Not 3, but 2 and with Qt that's really not a problem.

> At the end of this, they _may_ chose some winners. They may not however.
> And finally, for winning, you receive 'a prize' (note that very carefully do
> not say that even if you win first prize in a category that you will win
> anything particularly exciting)

Yes, we have a secret plan to keep all this stuff (http://contest.qtcentre.org/prizes) to ourselves. ;)

> Please someone tell me I'm misreading this.

Yes, you are.

by John Tapsell (not verified)

Fair enough. I over-reacted somewhat - I'm sorry about that.
Must have woke up the wrong side of the bed today ;-)

by Chakie (not verified)

Well, i too thought it looked like a nice idea, but all the extra formal work means I'll probably not enter. Testing required? Come one... Testing UI applications automatically is a major pain, and can at best only test absolutely trivial stuff.

And as the world is anyway full of much better developers than me, it would be a waste of time anyway. :)

by tester (not verified)

if you were to write a KDE application, you could probably use the freely available KDE edition of the Froglogic Squish GUI testing tool. check
http://www.froglogic.com/pg?id=Products&category=squish&sub=editions&sub...

by Witold Wysota (not verified)

> Testing required? Come one... Testing UI applications automatically is a major pain, and can at best only test absolutely trivial stuff.

Nobody said you have to test the UI... And I think you should always test the logic of the application, don't you? And I'm sure you already do that by injecting tests directly into the application and disabling them when you don't need them anymore. Your application (and you too) can only benefit from performing tests.

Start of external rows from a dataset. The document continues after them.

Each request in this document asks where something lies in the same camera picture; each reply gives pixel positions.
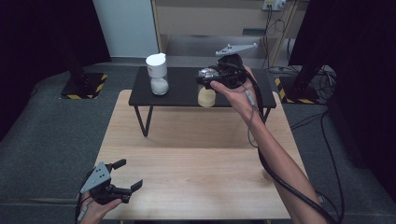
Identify hand-held gripper cable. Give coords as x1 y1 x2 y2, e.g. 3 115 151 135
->
74 174 94 224
242 66 341 224

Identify right hand-held gripper cable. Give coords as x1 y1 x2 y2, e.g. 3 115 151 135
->
242 66 341 224

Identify silver-lid jar of yellow powder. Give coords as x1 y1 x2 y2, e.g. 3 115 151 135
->
196 67 220 108

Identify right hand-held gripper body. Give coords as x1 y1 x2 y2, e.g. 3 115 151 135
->
214 42 259 91

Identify left hand-held gripper cable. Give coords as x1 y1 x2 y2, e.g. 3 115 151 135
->
74 174 94 224

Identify person's left hand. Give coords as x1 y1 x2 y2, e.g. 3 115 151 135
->
79 191 123 224

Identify black stand with striped base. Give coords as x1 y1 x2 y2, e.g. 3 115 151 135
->
59 59 109 101
274 63 325 105

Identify black cables from power strip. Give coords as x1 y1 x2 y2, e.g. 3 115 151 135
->
262 8 287 70

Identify bundle of black cables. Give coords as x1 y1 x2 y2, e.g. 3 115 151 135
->
314 65 338 101

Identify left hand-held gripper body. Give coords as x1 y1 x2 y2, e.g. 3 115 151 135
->
79 161 133 206

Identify person's right hand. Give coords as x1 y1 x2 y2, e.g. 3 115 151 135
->
210 65 266 126

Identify white power strip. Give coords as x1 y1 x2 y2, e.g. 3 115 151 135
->
262 0 287 12

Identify white-lid jar of white powder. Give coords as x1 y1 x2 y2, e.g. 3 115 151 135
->
145 52 170 96

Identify black floor cable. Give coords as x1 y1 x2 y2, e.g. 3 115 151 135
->
290 110 346 218

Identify white panel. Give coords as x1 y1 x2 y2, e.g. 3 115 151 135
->
92 0 161 60

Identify black shelf with metal legs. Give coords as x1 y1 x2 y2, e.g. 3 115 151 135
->
128 65 277 141

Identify black curtain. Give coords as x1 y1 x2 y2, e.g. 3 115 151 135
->
288 0 396 194
0 0 112 138

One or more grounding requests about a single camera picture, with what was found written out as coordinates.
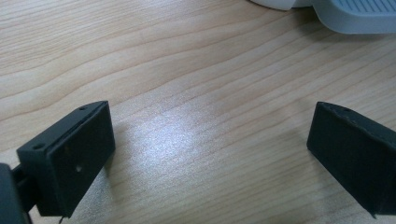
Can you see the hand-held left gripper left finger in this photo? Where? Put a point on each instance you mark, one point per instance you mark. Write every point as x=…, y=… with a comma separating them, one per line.
x=73, y=155

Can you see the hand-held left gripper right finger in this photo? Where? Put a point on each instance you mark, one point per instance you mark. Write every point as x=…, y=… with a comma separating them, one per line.
x=355, y=152

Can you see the grey plastic device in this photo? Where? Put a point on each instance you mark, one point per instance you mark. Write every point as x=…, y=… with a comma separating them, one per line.
x=348, y=17

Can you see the white plastic object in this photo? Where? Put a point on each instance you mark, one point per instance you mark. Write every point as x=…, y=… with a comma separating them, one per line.
x=275, y=3

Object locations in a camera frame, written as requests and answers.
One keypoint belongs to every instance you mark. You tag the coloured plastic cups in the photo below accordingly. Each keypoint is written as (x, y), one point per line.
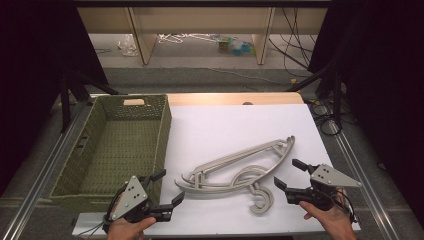
(238, 46)

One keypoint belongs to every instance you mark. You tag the light wooden desk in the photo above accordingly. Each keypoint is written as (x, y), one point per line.
(200, 20)

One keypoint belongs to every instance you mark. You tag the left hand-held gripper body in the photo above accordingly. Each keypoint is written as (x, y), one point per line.
(131, 198)

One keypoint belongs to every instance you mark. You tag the green woven basket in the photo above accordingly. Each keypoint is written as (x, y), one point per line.
(126, 146)

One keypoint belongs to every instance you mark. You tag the black curtain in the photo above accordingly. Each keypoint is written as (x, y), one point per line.
(30, 83)
(383, 83)

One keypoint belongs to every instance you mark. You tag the black tripod stand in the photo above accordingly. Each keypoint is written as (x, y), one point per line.
(335, 90)
(66, 96)

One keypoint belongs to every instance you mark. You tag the aluminium rail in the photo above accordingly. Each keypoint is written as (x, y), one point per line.
(43, 166)
(363, 180)

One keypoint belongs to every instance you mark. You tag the clear plastic bag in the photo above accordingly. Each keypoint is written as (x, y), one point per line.
(127, 45)

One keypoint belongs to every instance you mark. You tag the person's left hand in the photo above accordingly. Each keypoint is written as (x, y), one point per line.
(125, 230)

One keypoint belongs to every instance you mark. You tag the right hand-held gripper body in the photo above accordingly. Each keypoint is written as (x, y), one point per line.
(328, 178)

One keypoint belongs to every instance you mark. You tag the person's right hand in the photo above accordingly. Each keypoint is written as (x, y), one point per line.
(331, 221)

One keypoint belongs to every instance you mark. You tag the grey plastic hanger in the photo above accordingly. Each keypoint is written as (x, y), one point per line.
(233, 158)
(263, 208)

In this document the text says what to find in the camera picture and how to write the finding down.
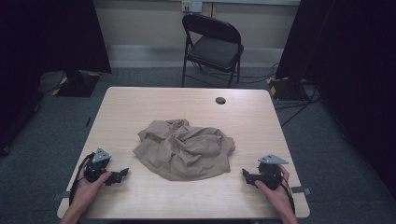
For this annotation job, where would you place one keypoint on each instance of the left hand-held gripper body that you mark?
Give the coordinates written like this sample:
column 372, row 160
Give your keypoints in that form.
column 97, row 166

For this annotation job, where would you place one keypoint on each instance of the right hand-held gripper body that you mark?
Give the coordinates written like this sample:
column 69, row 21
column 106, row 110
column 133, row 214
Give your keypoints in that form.
column 270, row 174

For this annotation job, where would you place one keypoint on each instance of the tan cloth garment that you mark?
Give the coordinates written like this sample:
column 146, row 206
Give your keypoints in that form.
column 183, row 149

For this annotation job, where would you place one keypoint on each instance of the person's right hand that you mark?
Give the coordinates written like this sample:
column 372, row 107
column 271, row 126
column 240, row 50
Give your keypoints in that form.
column 277, row 196

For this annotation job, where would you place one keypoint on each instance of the person's left hand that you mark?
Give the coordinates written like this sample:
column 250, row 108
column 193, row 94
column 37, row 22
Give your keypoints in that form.
column 88, row 191

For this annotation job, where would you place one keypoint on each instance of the black stand base striped tape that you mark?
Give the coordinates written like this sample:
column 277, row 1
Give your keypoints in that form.
column 286, row 88

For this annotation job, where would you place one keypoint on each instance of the black folding chair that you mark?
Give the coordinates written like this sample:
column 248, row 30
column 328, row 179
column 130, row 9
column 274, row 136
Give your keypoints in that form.
column 214, row 49

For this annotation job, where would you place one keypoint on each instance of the white wall socket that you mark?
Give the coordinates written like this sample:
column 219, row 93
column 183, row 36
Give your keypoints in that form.
column 191, row 5

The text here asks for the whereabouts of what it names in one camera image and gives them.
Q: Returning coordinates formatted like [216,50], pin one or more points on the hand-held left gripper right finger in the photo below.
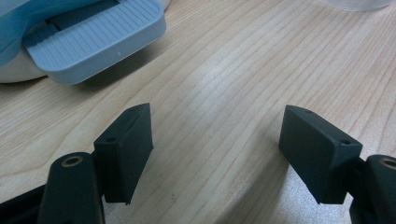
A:
[317,155]

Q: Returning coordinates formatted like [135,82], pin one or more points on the white pedal trash can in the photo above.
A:
[93,46]

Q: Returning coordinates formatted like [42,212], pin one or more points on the small pale round object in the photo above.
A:
[355,4]

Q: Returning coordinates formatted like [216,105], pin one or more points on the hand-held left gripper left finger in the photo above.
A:
[124,155]

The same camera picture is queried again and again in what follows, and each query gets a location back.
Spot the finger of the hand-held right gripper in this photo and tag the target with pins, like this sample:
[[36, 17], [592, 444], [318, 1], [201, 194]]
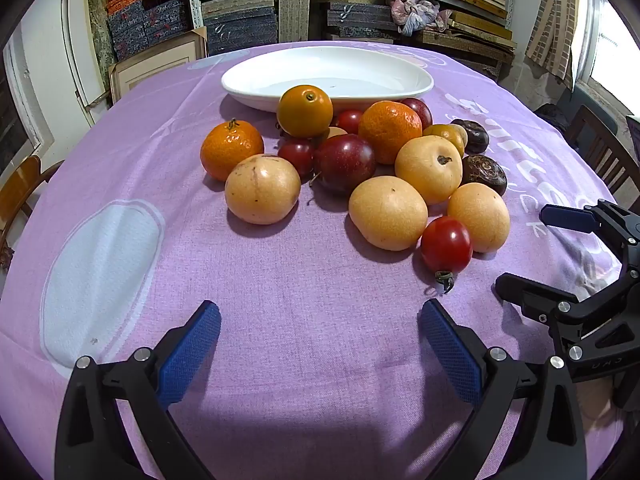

Believe it or not - Trolltech performs thousands of automated tests on Qt itself everyday. They even have dedicated machines for that.

The pain is only to write the test for the first time, not to execute it once and again when you already have it. And using test libs (like, but not limited to, QtTestLib) makes it even easier and produces better production code. Not performing regressive tests can be fatal to the development of any system that is bigger than a thousand LOC.

And as Brandybuck already said - prizes are worth the effort.

Besides, the testing is only mentioned as a hint if you want to increase your chances of winning :) It's not a strict requirement - read the rules of the contest (http://contest.qtcentre.org/rules).

Cheers :)

by John Tapsell (not verified)

> Nobody said you have to test the UI...

Actually they give three suggestions for how to test your app. I didn't recognise the first one, but the other 2 were definitely UI testing apps. (There was an article on squish a few months ago).

by Brandybuck (not verified)

* Write a one page submission. That isn't difficult. See the example.

* All submissions that meet the rules will be accepted.

* You may use any Open Source license.

* The software needs to work. Is that so onerous?

* It only needs to work on two different systems.

* Personally I would consider a new MacBook or iPod to be an exiting prize.

* You are misreading this.

by katakombi (not verified)

to mention that large projects are preferred.
So if your project is the lucky one, you may share your award among a couple of devs.
Pretty lousy! :)

by cm (not verified)

> You forgot to mention that large projects are preferred.

Hu? Read again:

"In case of doubts when declaring the winner, this requirement may be used to resolve the issue in favour of the smaller team."

by Thomas Zander (not verified)

The rules state you can use QtJambi; but as there still is no final release of Jambi it is impossible to comply with the open source requirement. As you are not allowed to release the code written against Jambi while it is in testing.

On the mailinglist they stated that next month another beta will be released of Jambi (so still not usable) and no indication when the final version is out.